= Work request =
For each line below, check whether "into" is present. Report how many lines have it, nothing else.

---- Information supplied

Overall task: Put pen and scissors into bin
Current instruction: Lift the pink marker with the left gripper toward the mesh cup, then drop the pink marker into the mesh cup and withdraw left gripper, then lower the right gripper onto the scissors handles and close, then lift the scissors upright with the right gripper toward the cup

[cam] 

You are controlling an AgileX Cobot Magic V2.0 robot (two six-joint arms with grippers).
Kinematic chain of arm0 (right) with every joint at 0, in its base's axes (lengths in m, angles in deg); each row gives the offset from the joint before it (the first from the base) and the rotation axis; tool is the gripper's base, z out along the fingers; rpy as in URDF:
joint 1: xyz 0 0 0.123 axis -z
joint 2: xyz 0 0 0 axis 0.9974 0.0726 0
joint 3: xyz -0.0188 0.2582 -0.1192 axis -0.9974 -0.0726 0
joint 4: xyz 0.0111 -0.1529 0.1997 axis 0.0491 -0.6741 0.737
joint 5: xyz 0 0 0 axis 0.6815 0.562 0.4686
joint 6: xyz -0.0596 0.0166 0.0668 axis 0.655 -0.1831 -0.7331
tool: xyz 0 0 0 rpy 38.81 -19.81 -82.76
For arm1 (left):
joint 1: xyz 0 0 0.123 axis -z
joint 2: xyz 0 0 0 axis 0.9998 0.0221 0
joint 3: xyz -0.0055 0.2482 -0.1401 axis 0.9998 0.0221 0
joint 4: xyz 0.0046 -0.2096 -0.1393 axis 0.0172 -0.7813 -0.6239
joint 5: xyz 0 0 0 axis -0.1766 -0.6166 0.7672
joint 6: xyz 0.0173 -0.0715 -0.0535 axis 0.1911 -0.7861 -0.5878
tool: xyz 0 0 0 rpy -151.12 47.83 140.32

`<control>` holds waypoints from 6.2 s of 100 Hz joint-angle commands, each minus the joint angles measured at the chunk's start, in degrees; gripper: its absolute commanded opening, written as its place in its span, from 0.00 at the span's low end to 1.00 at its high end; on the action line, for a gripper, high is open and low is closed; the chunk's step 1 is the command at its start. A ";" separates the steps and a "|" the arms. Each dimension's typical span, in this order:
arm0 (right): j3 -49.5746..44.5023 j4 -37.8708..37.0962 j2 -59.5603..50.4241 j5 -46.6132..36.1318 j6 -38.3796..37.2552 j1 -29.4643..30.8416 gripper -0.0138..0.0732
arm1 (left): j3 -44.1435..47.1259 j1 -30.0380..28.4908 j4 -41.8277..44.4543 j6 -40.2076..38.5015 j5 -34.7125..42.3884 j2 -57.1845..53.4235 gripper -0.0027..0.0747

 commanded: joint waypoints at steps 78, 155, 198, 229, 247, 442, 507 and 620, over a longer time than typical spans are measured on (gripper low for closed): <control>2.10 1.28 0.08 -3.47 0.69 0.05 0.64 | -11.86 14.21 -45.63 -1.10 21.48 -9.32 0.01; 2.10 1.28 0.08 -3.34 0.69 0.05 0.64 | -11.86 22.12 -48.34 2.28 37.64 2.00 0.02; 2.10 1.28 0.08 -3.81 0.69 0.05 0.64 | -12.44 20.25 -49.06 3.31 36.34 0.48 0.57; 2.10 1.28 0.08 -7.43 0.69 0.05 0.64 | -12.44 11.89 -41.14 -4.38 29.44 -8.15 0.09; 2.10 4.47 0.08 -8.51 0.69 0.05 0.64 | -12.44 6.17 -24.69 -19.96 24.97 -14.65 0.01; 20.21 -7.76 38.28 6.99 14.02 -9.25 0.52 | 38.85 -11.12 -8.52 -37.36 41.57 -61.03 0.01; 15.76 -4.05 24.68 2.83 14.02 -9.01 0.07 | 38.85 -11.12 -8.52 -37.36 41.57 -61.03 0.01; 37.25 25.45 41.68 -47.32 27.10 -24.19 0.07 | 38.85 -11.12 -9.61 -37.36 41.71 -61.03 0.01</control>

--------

= Answer space =
2